Sátiro de estrellas bajas
“En las tejas de pizarra/ el viento, furioso, muerde.”
“Preciosa y el aire”, de Federico García Lorca
Luna de pergamino
La gitana se llamaba Preciosa. Y su nombre era un acto de justicia.
A Preciosa le gustaba escapar por las noches, cuando una parte de su gente dormía y la otra parte, celebraba misterios.
Entonces ella se calzaba sandalias de cuerda, trenzaba con firmeza su cabello y se marchaba con la sola compañía de su pandereta.
Su pandereta, luna de pergamino, era lo que Preciosa más amaba en el mundo.
La joven gitana no iba en busca de pecados. No iba a encontrarse con hombre blanco ni con gitano, ni rico ni pobre… No era por eso que Preciosa se escapaba del campamento y tomaba por senderos flanqueados de laureles. Senderos que conducían al mar. La guiaba su amor por la música y por la noche. Nada la apasionaba tanto como tocar su pandereta por los senderos, calzando sandalias de cuerda y con pollera colorida.
A medida que avanzaban la gitana y su música, el silencio huía hacia la playa. ¡Pobre! Al final quedaría atrapado entre el repiqueteo de la pandereta y el rugido de las olas.

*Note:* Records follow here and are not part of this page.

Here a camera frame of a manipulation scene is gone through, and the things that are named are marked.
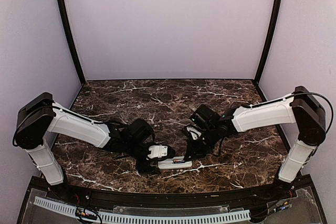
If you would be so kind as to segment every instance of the white object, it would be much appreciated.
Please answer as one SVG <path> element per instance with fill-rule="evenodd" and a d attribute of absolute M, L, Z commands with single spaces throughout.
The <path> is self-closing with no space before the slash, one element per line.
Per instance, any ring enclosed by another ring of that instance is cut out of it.
<path fill-rule="evenodd" d="M 58 214 L 75 218 L 76 207 L 61 202 L 56 202 L 51 199 L 42 197 L 35 197 L 34 205 L 40 206 L 44 209 L 56 212 Z M 103 223 L 203 223 L 203 224 L 220 224 L 220 223 L 235 223 L 244 220 L 250 220 L 250 211 L 235 211 L 216 215 L 202 215 L 202 216 L 187 216 L 187 217 L 154 217 L 154 216 L 135 216 L 135 215 L 121 215 L 111 212 L 99 211 Z"/>
<path fill-rule="evenodd" d="M 186 129 L 187 129 L 188 132 L 190 132 L 191 137 L 193 138 L 193 140 L 198 139 L 201 136 L 201 134 L 202 134 L 195 127 L 187 126 Z"/>
<path fill-rule="evenodd" d="M 43 145 L 39 145 L 32 150 L 26 150 L 26 152 L 34 160 L 37 168 L 43 173 L 51 186 L 63 182 L 62 168 L 54 158 L 45 139 L 43 139 Z"/>
<path fill-rule="evenodd" d="M 296 123 L 290 103 L 294 97 L 256 108 L 239 107 L 234 112 L 233 125 L 238 132 L 281 123 Z"/>
<path fill-rule="evenodd" d="M 303 141 L 296 140 L 279 170 L 279 179 L 288 183 L 292 182 L 316 148 L 317 146 L 310 146 Z"/>
<path fill-rule="evenodd" d="M 53 109 L 56 116 L 48 128 L 49 132 L 71 136 L 99 148 L 103 148 L 107 144 L 110 139 L 110 131 L 106 124 L 95 124 L 98 121 L 69 111 L 57 102 L 52 105 L 61 109 Z"/>
<path fill-rule="evenodd" d="M 147 156 L 149 159 L 165 157 L 168 153 L 166 145 L 152 145 L 148 150 L 151 151 L 151 154 Z"/>
<path fill-rule="evenodd" d="M 169 158 L 164 161 L 158 162 L 158 167 L 160 170 L 168 170 L 168 169 L 183 169 L 190 168 L 193 165 L 192 161 L 184 162 L 184 157 L 174 157 Z"/>

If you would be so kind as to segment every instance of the wire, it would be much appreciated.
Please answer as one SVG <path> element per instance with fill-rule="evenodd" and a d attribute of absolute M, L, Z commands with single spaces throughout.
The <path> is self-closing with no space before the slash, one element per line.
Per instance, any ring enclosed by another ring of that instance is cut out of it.
<path fill-rule="evenodd" d="M 93 123 L 94 124 L 116 123 L 116 124 L 120 124 L 120 125 L 123 125 L 123 126 L 128 126 L 127 124 L 119 122 L 117 120 L 108 120 L 108 121 L 105 121 L 105 122 L 93 122 Z"/>
<path fill-rule="evenodd" d="M 66 200 L 61 199 L 60 197 L 58 197 L 57 194 L 56 194 L 53 190 L 51 190 L 51 188 L 48 188 L 48 189 L 49 189 L 50 192 L 52 192 L 52 194 L 53 194 L 58 200 L 63 201 L 63 202 L 65 202 L 65 203 L 67 203 L 67 204 L 69 204 L 69 205 L 71 205 L 71 206 L 75 206 L 75 207 L 76 207 L 76 211 L 78 210 L 78 207 L 79 207 L 79 204 L 80 204 L 80 200 L 79 200 L 79 197 L 78 197 L 77 194 L 74 194 L 74 195 L 73 195 L 73 196 L 75 196 L 76 199 L 77 199 L 77 204 L 75 205 L 75 204 L 72 204 L 72 203 L 70 203 L 70 202 L 68 202 L 68 201 L 66 201 Z M 93 212 L 93 213 L 97 216 L 97 219 L 99 219 L 100 224 L 103 223 L 103 220 L 101 219 L 101 216 L 99 215 L 99 213 L 98 213 L 97 211 L 93 210 L 92 208 L 88 208 L 88 207 L 80 207 L 80 208 L 83 208 L 84 212 L 85 212 L 85 210 L 88 210 L 88 211 L 90 211 L 90 212 Z M 81 220 L 80 223 L 89 224 L 89 223 L 94 223 L 94 222 L 95 222 L 95 221 L 93 221 L 93 222 L 91 222 L 91 221 L 88 222 L 88 221 L 82 220 L 81 217 L 78 217 L 78 218 Z"/>
<path fill-rule="evenodd" d="M 325 133 L 327 134 L 330 130 L 330 127 L 331 127 L 333 119 L 334 119 L 334 109 L 332 107 L 331 102 L 325 96 L 323 96 L 321 94 L 318 94 L 318 93 L 314 93 L 314 92 L 304 92 L 304 93 L 291 94 L 291 95 L 285 97 L 285 99 L 289 99 L 289 98 L 292 98 L 292 97 L 297 97 L 299 95 L 304 95 L 304 94 L 316 95 L 317 97 L 320 97 L 320 98 L 324 99 L 328 103 L 328 105 L 330 107 L 330 111 L 331 111 L 331 119 L 330 119 L 329 126 L 328 126 L 327 130 L 325 131 Z"/>
<path fill-rule="evenodd" d="M 129 155 L 123 155 L 120 157 L 120 155 L 118 155 L 117 157 L 114 157 L 113 160 L 118 160 L 118 159 L 122 159 L 122 158 L 125 158 L 125 157 L 129 157 Z"/>
<path fill-rule="evenodd" d="M 267 212 L 269 209 L 271 209 L 272 207 L 274 207 L 277 203 L 279 203 L 280 201 L 282 201 L 282 198 L 288 193 L 288 192 L 286 192 L 286 193 L 284 193 L 281 197 L 280 197 L 280 199 L 278 200 L 278 201 L 276 201 L 275 203 L 273 203 L 272 205 L 270 205 L 267 209 L 265 209 L 264 211 L 262 211 L 262 212 L 260 212 L 260 213 L 258 213 L 258 214 L 255 214 L 255 215 L 252 215 L 251 217 L 256 217 L 256 216 L 258 216 L 258 215 L 261 215 L 261 214 L 263 214 L 264 212 Z"/>
<path fill-rule="evenodd" d="M 268 105 L 268 104 L 272 104 L 272 103 L 275 103 L 275 102 L 280 102 L 280 101 L 283 101 L 284 99 L 289 99 L 289 98 L 292 98 L 292 97 L 297 97 L 299 95 L 308 95 L 308 94 L 310 94 L 310 95 L 316 95 L 317 97 L 320 97 L 320 98 L 324 99 L 328 103 L 328 105 L 330 107 L 331 119 L 330 119 L 329 126 L 328 126 L 327 130 L 325 131 L 325 133 L 327 134 L 329 132 L 329 129 L 330 129 L 330 127 L 332 125 L 332 122 L 333 122 L 333 119 L 334 119 L 334 109 L 332 107 L 331 102 L 325 96 L 323 96 L 323 95 L 321 95 L 319 93 L 314 93 L 314 92 L 293 93 L 293 94 L 291 94 L 291 95 L 289 95 L 287 97 L 284 97 L 284 98 L 280 98 L 280 99 L 277 99 L 277 100 L 273 100 L 273 101 L 269 101 L 269 102 L 263 102 L 263 103 L 259 103 L 259 104 L 256 104 L 256 105 L 252 105 L 252 106 L 250 106 L 250 108 L 251 109 L 252 108 L 257 108 L 257 107 L 260 107 L 260 106 L 263 106 L 263 105 Z"/>
<path fill-rule="evenodd" d="M 26 115 L 26 117 L 21 121 L 21 123 L 16 127 L 16 130 L 14 132 L 14 136 L 13 136 L 13 140 L 12 140 L 12 144 L 14 147 L 18 147 L 18 145 L 15 143 L 15 138 L 16 138 L 16 135 L 18 133 L 18 131 L 20 130 L 20 128 L 22 127 L 22 125 L 32 116 L 34 115 L 35 113 L 37 113 L 38 111 L 44 109 L 44 108 L 51 108 L 51 109 L 59 109 L 61 110 L 61 108 L 57 107 L 57 106 L 52 106 L 52 105 L 43 105 L 41 107 L 38 107 L 34 110 L 32 110 L 31 112 L 28 113 L 28 115 Z"/>
<path fill-rule="evenodd" d="M 220 156 L 221 156 L 221 154 L 222 154 L 222 143 L 223 143 L 223 141 L 224 141 L 225 138 L 227 138 L 227 137 L 224 136 L 224 137 L 221 139 L 220 143 L 219 143 L 218 154 L 217 154 L 217 155 L 216 155 L 216 154 L 212 154 L 212 155 L 214 155 L 215 157 L 220 157 Z"/>
<path fill-rule="evenodd" d="M 270 215 L 272 215 L 272 214 L 274 214 L 274 213 L 276 213 L 276 212 L 274 212 L 274 210 L 272 211 L 272 212 L 270 212 L 269 214 L 266 214 L 266 215 L 264 215 L 264 216 L 261 216 L 261 217 L 254 217 L 255 219 L 265 219 L 266 217 L 268 217 L 268 216 L 270 216 Z"/>

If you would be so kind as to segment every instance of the black cable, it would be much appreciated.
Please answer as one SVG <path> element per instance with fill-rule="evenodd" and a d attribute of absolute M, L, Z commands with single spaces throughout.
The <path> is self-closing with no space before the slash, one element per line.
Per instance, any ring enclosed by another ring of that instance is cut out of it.
<path fill-rule="evenodd" d="M 84 117 L 82 117 L 82 116 L 79 116 L 79 115 L 77 115 L 77 114 L 71 113 L 71 112 L 69 112 L 68 110 L 61 109 L 61 108 L 59 108 L 59 107 L 57 107 L 57 106 L 53 106 L 53 105 L 43 105 L 43 106 L 40 106 L 40 107 L 38 107 L 38 108 L 32 110 L 31 112 L 29 112 L 28 115 L 26 115 L 26 117 L 22 120 L 22 122 L 16 127 L 16 130 L 15 130 L 15 132 L 14 132 L 14 136 L 13 136 L 13 140 L 12 140 L 12 144 L 13 144 L 14 147 L 17 147 L 17 146 L 18 146 L 18 145 L 15 143 L 15 138 L 16 138 L 16 135 L 17 135 L 18 131 L 19 131 L 20 128 L 22 127 L 22 125 L 23 125 L 23 124 L 24 124 L 24 123 L 25 123 L 25 122 L 26 122 L 32 115 L 34 115 L 35 113 L 37 113 L 38 111 L 40 111 L 40 110 L 42 110 L 42 109 L 44 109 L 44 108 L 51 108 L 51 109 L 63 110 L 63 111 L 68 112 L 68 113 L 71 114 L 71 115 L 77 116 L 78 118 L 84 119 L 84 120 L 86 120 L 86 121 L 90 121 L 90 120 L 88 120 L 88 119 L 86 119 L 86 118 L 84 118 Z"/>
<path fill-rule="evenodd" d="M 216 154 L 212 154 L 212 155 L 214 155 L 215 157 L 220 157 L 220 156 L 221 156 L 221 154 L 222 154 L 222 143 L 223 143 L 223 141 L 224 141 L 225 138 L 226 138 L 226 137 L 223 137 L 223 138 L 221 139 L 220 143 L 219 143 L 218 154 L 217 154 L 217 155 L 216 155 Z"/>
<path fill-rule="evenodd" d="M 70 203 L 70 202 L 68 202 L 68 201 L 66 201 L 66 200 L 64 200 L 64 199 L 62 199 L 62 198 L 60 198 L 60 197 L 58 197 L 57 194 L 56 194 L 53 190 L 51 190 L 51 188 L 49 188 L 49 191 L 52 192 L 52 194 L 53 194 L 58 200 L 63 201 L 63 202 L 65 202 L 65 203 L 67 203 L 67 204 L 69 204 L 69 205 L 71 205 L 71 206 L 76 207 L 76 210 L 78 209 L 78 207 L 79 207 L 78 205 L 75 205 L 75 204 L 73 204 L 73 203 Z M 93 212 L 93 213 L 97 216 L 97 218 L 100 220 L 100 224 L 103 223 L 103 220 L 101 219 L 99 213 L 98 213 L 97 211 L 95 211 L 94 209 L 92 209 L 92 208 L 88 208 L 88 207 L 80 207 L 80 208 L 83 208 L 84 210 L 89 210 L 90 212 Z"/>
<path fill-rule="evenodd" d="M 120 126 L 128 126 L 128 124 L 119 122 L 119 121 L 117 121 L 117 120 L 108 120 L 108 121 L 105 121 L 105 122 L 93 122 L 93 123 L 94 123 L 94 124 L 108 124 L 108 123 L 115 123 L 115 124 L 119 124 Z"/>
<path fill-rule="evenodd" d="M 118 160 L 118 159 L 122 159 L 122 158 L 125 158 L 125 157 L 129 157 L 129 155 L 123 155 L 120 157 L 120 155 L 118 155 L 117 157 L 114 157 L 113 160 Z"/>
<path fill-rule="evenodd" d="M 280 201 L 282 201 L 282 198 L 288 193 L 289 191 L 285 192 L 279 200 L 277 200 L 275 203 L 273 203 L 272 205 L 270 205 L 267 209 L 265 209 L 264 211 L 258 213 L 258 214 L 255 214 L 255 215 L 252 215 L 251 217 L 255 218 L 256 216 L 259 216 L 261 214 L 263 214 L 264 212 L 268 211 L 269 209 L 271 209 L 272 207 L 274 207 L 277 203 L 279 203 Z"/>
<path fill-rule="evenodd" d="M 330 129 L 330 127 L 331 127 L 331 125 L 332 125 L 333 119 L 334 119 L 334 109 L 332 107 L 331 102 L 325 96 L 323 96 L 321 94 L 318 94 L 318 93 L 314 93 L 314 92 L 305 92 L 305 93 L 291 94 L 291 95 L 285 97 L 285 99 L 289 99 L 289 98 L 292 98 L 292 97 L 297 97 L 299 95 L 304 95 L 304 94 L 316 95 L 317 97 L 320 97 L 320 98 L 324 99 L 328 103 L 328 105 L 330 107 L 330 111 L 331 111 L 331 119 L 330 119 L 329 126 L 328 126 L 327 130 L 325 131 L 325 133 L 327 134 L 328 131 L 329 131 L 329 129 Z"/>
<path fill-rule="evenodd" d="M 324 99 L 329 107 L 330 107 L 330 111 L 331 111 L 331 119 L 330 119 L 330 123 L 329 123 L 329 126 L 327 128 L 327 130 L 325 131 L 325 133 L 327 134 L 329 132 L 329 129 L 332 125 L 332 122 L 333 122 L 333 119 L 334 119 L 334 109 L 332 107 L 332 104 L 331 102 L 323 95 L 319 94 L 319 93 L 314 93 L 314 92 L 304 92 L 304 93 L 293 93 L 287 97 L 284 97 L 284 98 L 280 98 L 280 99 L 277 99 L 277 100 L 273 100 L 273 101 L 269 101 L 269 102 L 263 102 L 263 103 L 260 103 L 260 104 L 256 104 L 256 105 L 252 105 L 250 106 L 251 109 L 253 108 L 257 108 L 257 107 L 260 107 L 260 106 L 263 106 L 263 105 L 268 105 L 268 104 L 272 104 L 272 103 L 275 103 L 275 102 L 280 102 L 280 101 L 283 101 L 284 99 L 289 99 L 289 98 L 292 98 L 292 97 L 297 97 L 299 95 L 307 95 L 307 94 L 310 94 L 310 95 L 316 95 L 317 97 L 320 97 L 322 99 Z"/>
<path fill-rule="evenodd" d="M 266 214 L 266 215 L 264 215 L 264 216 L 261 216 L 261 217 L 254 217 L 255 219 L 265 219 L 266 217 L 268 217 L 268 216 L 270 216 L 270 215 L 272 215 L 272 214 L 275 214 L 276 212 L 274 212 L 274 211 L 272 211 L 272 212 L 270 212 L 269 214 Z"/>

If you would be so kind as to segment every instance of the white cable tray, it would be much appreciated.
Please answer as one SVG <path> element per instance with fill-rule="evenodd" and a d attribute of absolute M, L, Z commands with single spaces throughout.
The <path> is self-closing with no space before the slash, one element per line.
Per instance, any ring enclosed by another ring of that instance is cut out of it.
<path fill-rule="evenodd" d="M 34 205 L 48 209 L 61 215 L 75 218 L 76 207 L 66 203 L 55 202 L 50 199 L 35 197 Z M 188 217 L 152 217 L 120 215 L 111 212 L 99 212 L 103 223 L 120 224 L 222 224 L 250 220 L 250 211 L 243 210 L 225 214 L 188 216 Z"/>

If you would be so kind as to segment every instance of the black edge trim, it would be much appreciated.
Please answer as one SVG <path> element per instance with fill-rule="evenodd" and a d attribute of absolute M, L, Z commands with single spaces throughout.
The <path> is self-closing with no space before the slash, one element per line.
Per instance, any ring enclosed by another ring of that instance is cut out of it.
<path fill-rule="evenodd" d="M 312 185 L 310 186 L 311 187 L 311 190 L 313 192 L 313 195 L 314 195 L 314 199 L 315 199 L 315 202 L 316 202 L 316 205 L 317 205 L 317 209 L 319 210 L 319 213 L 320 213 L 320 217 L 322 219 L 322 223 L 323 224 L 327 224 L 327 219 L 326 219 L 326 215 L 324 214 L 324 211 L 323 211 L 323 208 L 322 208 L 322 204 L 321 204 L 321 201 L 320 201 L 320 198 L 319 198 L 319 195 L 316 191 L 316 188 L 315 188 L 315 185 Z"/>
<path fill-rule="evenodd" d="M 254 80 L 256 81 L 257 84 L 259 84 L 259 82 L 261 80 L 261 76 L 263 75 L 263 71 L 264 71 L 264 68 L 265 68 L 266 61 L 267 61 L 269 49 L 270 49 L 271 44 L 272 44 L 272 39 L 273 39 L 275 27 L 276 27 L 276 24 L 277 24 L 279 9 L 280 9 L 280 3 L 281 3 L 281 0 L 274 0 L 274 3 L 273 3 L 271 19 L 269 21 L 269 26 L 268 26 L 268 31 L 267 31 L 267 36 L 266 36 L 263 52 L 261 54 L 258 70 L 257 70 L 256 76 L 254 78 Z"/>
<path fill-rule="evenodd" d="M 133 78 L 133 79 L 101 79 L 101 80 L 87 80 L 87 81 L 138 81 L 138 80 L 232 80 L 232 81 L 253 81 L 253 79 L 240 79 L 240 78 L 236 78 L 236 79 L 229 79 L 229 78 L 154 78 L 154 79 L 146 79 L 146 78 Z"/>
<path fill-rule="evenodd" d="M 259 96 L 260 96 L 262 102 L 266 102 L 267 99 L 266 99 L 266 97 L 265 97 L 263 91 L 260 89 L 258 83 L 257 83 L 255 80 L 253 80 L 252 83 L 253 83 L 254 87 L 256 88 L 256 90 L 257 90 L 257 92 L 258 92 L 258 94 L 259 94 Z M 290 145 L 289 145 L 288 139 L 286 138 L 286 135 L 285 135 L 285 133 L 284 133 L 284 130 L 282 129 L 282 127 L 281 127 L 279 124 L 275 125 L 275 127 L 277 128 L 277 131 L 278 131 L 278 133 L 279 133 L 279 136 L 281 137 L 282 142 L 284 143 L 284 146 L 285 146 L 287 152 L 289 152 L 289 150 L 290 150 Z"/>
<path fill-rule="evenodd" d="M 24 213 L 26 211 L 26 206 L 27 206 L 27 202 L 28 202 L 28 199 L 29 199 L 30 191 L 31 191 L 31 185 L 30 185 L 30 183 L 29 183 L 28 188 L 26 190 L 25 197 L 23 198 L 21 209 L 20 209 L 19 216 L 17 218 L 16 224 L 22 224 L 23 215 L 24 215 Z"/>
<path fill-rule="evenodd" d="M 71 32 L 70 23 L 69 23 L 69 19 L 67 15 L 65 1 L 57 0 L 57 3 L 58 3 L 58 8 L 59 8 L 59 13 L 61 15 L 62 23 L 63 23 L 64 33 L 67 38 L 72 60 L 74 62 L 73 64 L 75 65 L 75 69 L 76 69 L 80 83 L 84 85 L 86 80 L 85 80 L 85 76 L 83 73 L 83 69 L 80 65 L 80 61 L 79 61 L 78 54 L 77 54 L 76 47 L 75 47 L 74 38 L 72 37 L 72 32 Z"/>

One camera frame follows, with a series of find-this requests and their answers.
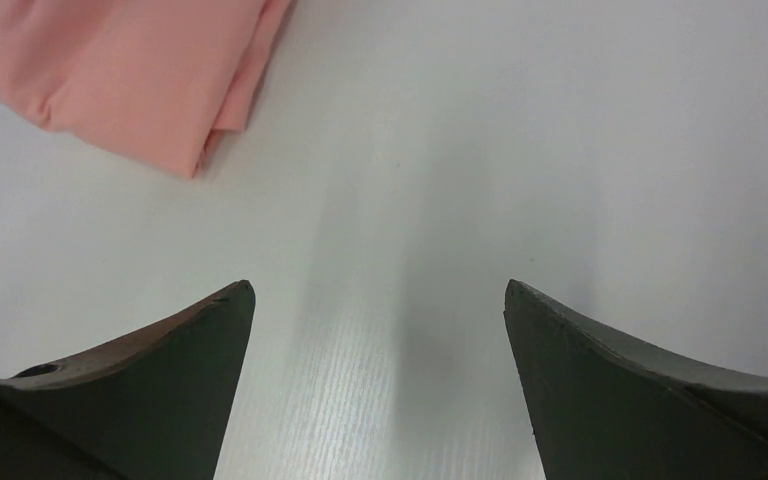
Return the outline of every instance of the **folded pink fabric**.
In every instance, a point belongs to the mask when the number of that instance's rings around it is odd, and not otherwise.
[[[245,128],[290,0],[0,0],[0,101],[193,177]]]

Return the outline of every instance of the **towel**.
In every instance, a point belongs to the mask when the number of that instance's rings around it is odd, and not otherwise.
[[[0,0],[0,102],[192,178],[246,126],[290,0]]]

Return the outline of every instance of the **fabric fold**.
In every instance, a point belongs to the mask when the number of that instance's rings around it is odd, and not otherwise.
[[[0,102],[191,178],[246,126],[290,0],[0,0]]]

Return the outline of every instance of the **white table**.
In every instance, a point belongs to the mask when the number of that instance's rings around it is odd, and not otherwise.
[[[186,182],[0,106],[0,375],[233,280],[217,478],[532,479],[518,278],[768,375],[768,2],[303,0]]]

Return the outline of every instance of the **garment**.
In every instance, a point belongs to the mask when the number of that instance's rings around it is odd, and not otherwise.
[[[245,128],[290,0],[0,0],[0,101],[193,177]]]

Al oeste del camino que Preciosa seguía, a la altura de las sierras, se alzaban casas de torres blancas, custodiadas por soldados. Eran las casas de los ingleses que, parecido a los gitanos, estaban durmiendo. O estaban celebrando misterios en sus casas blancas, con los ventanales cerrados y los cortinados corridos.
Sátiro de estrellas bajas
Pero alguien ha visto pasar a Preciosa una y otra vez. Alguien que, enceguecido por la belleza de la joven gitana, decidió tomarla sin su consentimiento.
Pasa Preciosa tocando su pandereta, luna de pergamino.
El sátiro la espera apostado en un árbol. Tiene cientos de brazos, algunos fríos, otros calientes. Silba. Y no lleva ropa.
—Niña, deja que levante tu vestido para verte.
Asustada, Preciosa alza la cabeza hacia el sitio desde el cual llega la amenaza. Allí está el sátiro, girando como un trompo, arremolinado en torno a sí mismo. Se detiene, despliega sus muchos brazos y desciende sobre la gitana.
—Niña, deja que levante tu vestido para verte.
Preciosa tira la pandereta, luna de pergamino, y corre, corre, corre. Pero su desesperación no podrá contra el viento que la persigue, la rodea, la detiene y la obliga a cambiar de dirección. Perseguida por el viento sátiro, Preciosa clama socorro. Pero nadie la oye.
—Niña, deja que levante tu vestido para verte.
A su alrededor, los olivos intentan ayudarla.
—Corre, Preciosa, de prisa. Escapa del viento verde.
—No des vuelta la cabeza.
—No mires por donde viene.
Más arriba de los pinos
Los árboles intentan detener el viento para darle a Preciosa un tiempo de escape.
—Niña gitana, escucha, no debes bajar al mar. Más bien, sube las montañas.
Arriba, en la cima de las sierra está la casa del cónsul de los ingleses. Preciosa no duda y comienza a subir la cuesta.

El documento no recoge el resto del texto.